A arqueologia tem demonstrado que se tratou de importante cidade naquela época. Alguns entendem que este nome era uma forma zombeteira de os israelitas se dirigirem a esta divindade, cujo nome seria mesmo “Baal-Zebul”, que significa “Senhor dos lugares altos”, o que até explica porque o rei Acazias tinha pedido fosse ele consultado, já que havia caído de um lugar alto.
– O gesto de Acazias era uma nítida afronta ao Senhor. O rei deliberadamente desconsiderava a Deus e mandava consultar uma falsa divindade, situada num país estrangeiro, para saber se iria, ou não, sarar.
Era uma indelével prova de que não cria em Deus, de que considerava que Deus era apenas mais uma divindade e que, inclusive, era incapaz de lhe dar qualquer solução, nem mesmo dizer se iria, ou não, sarar.
– Mesmo diante de todo o poder que Deus demonstrara no reinado de seu pai Acabe, inclusive nas próprias circunstâncias que levaram à morte do seu antecessor, profetizada por Micaías, Acazias mandou consultar um ídolo. Era uma cabal rejeição ao senhorio divino.
– Muitos hoje estão a fazer precisamente o que fez Acazias. Não, não estamos a dizer dos seguidores de religiões que têm seus deuses e ídolos, como os praticantes do xintoísmo (a religião nacional japonesa) ou do hinduísmo, que creem em milhões de divindades, nem mesmo estamos a falar daqueles que cultuam os santos ou beatos no romanismo.
– Estamos a falar dos sedizentes cristãos que vivem correndo atrás de “profetas”, buscando consultá-los, querendo suas orientações e revelações.
Tais pessoas estão, a exemplo de Acazias, também a rejeitar a Deus, indo a “terras estranhas” para saber se irão, ou não, sarar. Como assim?
Não estão à busca de “homens e mulheres de Deus”? Sim, estão à busca de homens e mulheres, desprezando a Deus, que está em nós, pois o genuíno e autêntico crente é “templo santo no Santo”, “morada de Deus no Espírito” (Ef.2:21,22). Tomemos cuidado, amados irmãos!
– Acazias era alguém completamente comprometido com a idolatria, um incrédulo em Deus e, mesmo diante de uma situação adversa, mesmo diante do testemunho do poder de Deus que presenciou no reinado de seu pai, mantinha-se com seu coração endurecido, alheio a Deus, rejeitando ao Senhor.
É este sentimento que levaria à destruição do reino do norte (Os.4:6) e que levará bilhões ao lago de fogo e enxofre. Que Deus tenha misericórdia de nós!
– A postura de Acazias indignou o Senhor (I Rs.22:54) e o anjo do Senhor disse a Elias para que se levantasse e se encontrasse com os mensageiros do rei e lhes dissesse que, como Acazias desprezara a existência do Deus de Israel, ele haveria de morrer, não se levantando da cama onde estava desde o acidente (II Rs.2:3).
– Discute-se quem seria este “anjo do Senhor”. Teria sido um anjo ou seria uma teofania? Difícil dizer, porquanto não há qualquer circunstância no texto que nos permita decidir por uma ou outra hipótese.
Alguns entendem que, como se tratava de uma expressão de indignação de Deus, por ter sido desprezado, foi o próprio Deus quem Se dirigiu ao profeta, o que explicaria, inclusive, a grande ousadia com que o profeta agiu naquela oportunidade. É algo a se pensar.

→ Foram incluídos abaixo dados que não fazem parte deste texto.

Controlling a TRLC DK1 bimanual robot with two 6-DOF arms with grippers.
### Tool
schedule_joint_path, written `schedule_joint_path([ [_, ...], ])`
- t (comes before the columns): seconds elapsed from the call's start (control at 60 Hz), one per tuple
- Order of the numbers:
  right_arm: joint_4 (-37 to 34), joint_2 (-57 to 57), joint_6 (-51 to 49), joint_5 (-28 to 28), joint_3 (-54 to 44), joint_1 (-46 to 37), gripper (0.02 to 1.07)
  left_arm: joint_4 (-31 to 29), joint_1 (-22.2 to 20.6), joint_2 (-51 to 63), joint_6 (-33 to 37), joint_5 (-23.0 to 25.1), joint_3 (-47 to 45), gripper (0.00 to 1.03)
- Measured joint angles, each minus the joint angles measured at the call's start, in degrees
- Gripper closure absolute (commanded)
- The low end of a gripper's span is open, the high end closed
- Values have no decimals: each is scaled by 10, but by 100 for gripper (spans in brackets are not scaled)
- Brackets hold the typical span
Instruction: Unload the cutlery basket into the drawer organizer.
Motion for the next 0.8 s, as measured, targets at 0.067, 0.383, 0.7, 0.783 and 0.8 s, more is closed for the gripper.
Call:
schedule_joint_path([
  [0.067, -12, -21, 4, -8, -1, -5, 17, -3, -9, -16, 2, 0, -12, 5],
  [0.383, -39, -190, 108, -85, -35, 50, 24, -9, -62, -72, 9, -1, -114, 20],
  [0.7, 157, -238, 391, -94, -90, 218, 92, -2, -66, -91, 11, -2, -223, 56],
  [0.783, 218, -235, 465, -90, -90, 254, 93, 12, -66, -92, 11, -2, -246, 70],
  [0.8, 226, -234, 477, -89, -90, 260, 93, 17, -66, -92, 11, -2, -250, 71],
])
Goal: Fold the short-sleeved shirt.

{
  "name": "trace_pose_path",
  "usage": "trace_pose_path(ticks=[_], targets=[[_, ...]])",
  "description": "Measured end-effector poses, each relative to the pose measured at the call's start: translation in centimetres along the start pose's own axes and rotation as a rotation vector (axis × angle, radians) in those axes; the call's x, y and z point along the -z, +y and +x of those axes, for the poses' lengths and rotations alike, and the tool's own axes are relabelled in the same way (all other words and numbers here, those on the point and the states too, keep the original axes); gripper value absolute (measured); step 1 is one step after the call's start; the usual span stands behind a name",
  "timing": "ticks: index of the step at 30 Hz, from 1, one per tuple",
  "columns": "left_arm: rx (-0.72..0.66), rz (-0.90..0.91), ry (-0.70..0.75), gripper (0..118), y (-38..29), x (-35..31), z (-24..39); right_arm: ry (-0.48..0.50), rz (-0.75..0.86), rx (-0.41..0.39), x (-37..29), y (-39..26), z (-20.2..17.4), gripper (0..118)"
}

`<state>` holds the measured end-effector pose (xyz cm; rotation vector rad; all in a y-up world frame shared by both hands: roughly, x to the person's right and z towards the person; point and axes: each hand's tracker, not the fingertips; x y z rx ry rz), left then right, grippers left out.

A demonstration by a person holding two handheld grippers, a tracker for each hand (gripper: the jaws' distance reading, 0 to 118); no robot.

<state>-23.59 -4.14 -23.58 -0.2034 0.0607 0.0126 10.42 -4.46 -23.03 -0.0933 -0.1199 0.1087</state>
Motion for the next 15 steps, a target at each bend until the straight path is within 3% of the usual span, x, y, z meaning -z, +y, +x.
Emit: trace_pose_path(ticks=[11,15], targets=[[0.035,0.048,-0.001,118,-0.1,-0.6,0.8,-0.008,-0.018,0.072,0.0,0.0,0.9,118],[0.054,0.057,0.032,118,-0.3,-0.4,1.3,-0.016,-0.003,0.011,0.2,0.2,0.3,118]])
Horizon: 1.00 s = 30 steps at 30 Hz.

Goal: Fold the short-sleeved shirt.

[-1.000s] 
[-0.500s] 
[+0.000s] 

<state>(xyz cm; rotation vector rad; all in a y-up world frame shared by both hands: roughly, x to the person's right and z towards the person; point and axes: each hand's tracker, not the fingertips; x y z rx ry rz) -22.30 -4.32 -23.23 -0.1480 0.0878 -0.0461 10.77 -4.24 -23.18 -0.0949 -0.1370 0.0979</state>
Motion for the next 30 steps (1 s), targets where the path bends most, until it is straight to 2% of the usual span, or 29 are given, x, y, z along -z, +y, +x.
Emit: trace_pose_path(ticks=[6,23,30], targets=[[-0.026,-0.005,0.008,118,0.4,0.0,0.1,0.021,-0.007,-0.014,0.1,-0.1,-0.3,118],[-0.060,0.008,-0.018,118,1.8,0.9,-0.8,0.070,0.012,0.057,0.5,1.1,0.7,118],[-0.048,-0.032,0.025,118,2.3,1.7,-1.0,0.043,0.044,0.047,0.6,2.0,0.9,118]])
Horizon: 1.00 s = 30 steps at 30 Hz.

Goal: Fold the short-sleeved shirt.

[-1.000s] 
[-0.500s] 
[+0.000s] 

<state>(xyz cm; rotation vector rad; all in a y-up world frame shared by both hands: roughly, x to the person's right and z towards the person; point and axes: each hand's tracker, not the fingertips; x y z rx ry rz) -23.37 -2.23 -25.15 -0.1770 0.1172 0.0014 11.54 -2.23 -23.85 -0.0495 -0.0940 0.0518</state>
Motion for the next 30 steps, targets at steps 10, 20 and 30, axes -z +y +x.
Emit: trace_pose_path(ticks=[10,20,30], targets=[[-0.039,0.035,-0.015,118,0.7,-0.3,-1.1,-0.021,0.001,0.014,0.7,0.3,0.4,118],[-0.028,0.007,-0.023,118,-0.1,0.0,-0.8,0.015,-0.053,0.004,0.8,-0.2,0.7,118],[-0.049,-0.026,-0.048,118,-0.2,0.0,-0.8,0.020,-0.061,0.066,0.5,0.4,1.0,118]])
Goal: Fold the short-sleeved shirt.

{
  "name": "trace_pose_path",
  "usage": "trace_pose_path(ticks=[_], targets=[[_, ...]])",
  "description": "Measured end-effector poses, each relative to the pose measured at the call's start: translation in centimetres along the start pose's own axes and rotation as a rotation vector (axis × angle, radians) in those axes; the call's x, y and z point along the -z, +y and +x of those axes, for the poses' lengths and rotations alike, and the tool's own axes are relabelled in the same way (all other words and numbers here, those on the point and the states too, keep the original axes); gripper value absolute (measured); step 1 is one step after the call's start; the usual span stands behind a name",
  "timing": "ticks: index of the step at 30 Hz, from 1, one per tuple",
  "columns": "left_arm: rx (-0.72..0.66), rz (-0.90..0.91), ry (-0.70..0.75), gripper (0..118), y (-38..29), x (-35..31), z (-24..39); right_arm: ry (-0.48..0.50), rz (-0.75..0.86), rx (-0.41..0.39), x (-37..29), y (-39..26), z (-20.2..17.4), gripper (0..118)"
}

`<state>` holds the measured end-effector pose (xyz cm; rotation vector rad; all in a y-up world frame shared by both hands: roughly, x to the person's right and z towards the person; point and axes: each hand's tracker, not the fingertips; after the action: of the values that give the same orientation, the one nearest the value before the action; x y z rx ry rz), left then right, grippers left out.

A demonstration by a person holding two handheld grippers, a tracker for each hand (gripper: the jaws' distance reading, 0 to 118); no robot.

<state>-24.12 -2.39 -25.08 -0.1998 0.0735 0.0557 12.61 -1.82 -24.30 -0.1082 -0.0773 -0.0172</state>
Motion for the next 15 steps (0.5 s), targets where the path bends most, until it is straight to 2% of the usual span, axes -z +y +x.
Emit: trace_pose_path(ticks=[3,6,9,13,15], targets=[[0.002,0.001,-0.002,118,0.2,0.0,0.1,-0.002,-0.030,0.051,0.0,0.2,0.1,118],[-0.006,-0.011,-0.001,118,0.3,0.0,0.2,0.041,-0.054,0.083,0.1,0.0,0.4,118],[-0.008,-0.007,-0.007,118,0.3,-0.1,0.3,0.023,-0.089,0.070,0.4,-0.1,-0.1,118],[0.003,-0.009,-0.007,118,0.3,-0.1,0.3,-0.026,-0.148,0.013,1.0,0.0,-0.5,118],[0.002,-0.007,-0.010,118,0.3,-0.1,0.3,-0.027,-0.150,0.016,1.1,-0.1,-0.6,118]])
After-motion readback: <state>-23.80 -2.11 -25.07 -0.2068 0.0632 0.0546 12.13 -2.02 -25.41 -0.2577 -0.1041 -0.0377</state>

– Elias imediatamente obedeceu à ordem divina (dada pessoalmente ou por um anjo) e foi ao encontro dos mensageiros do rei.
Elias não titubeou, não ficou temeroso, nem questionou ao Senhor. Após a experiência que tivera no monte Horebe, estava bem consciente de sua missão e prosseguiu nela.
– Assim também devemos agir, amados irmãos, notadamente quando estamos no princípio das dores, quando é clarividente a perseguição disseminada contra a Igreja neste período final de preparação do mistério da injustiça para a implantação do governo anticristão mundial.
Não temamos, mas façamos a obra de Deus enquanto é dia, porque a noite vem, quando ninguém mais pode trabalhar (Jo.9:4).
– Elias encontrou-se com os mensageiros e lhes deu a mensagem da parte do Senhor: Da cama, a que subiste, não descerás, mas sem falta morrerás.
A contundência do profeta foi tanta que os mensageiros, atônitos, nem sequer pediram ao profeta que se identificasse e, imediatamente, retornaram para Samaria, a fim de dar o recado divino para o monarca.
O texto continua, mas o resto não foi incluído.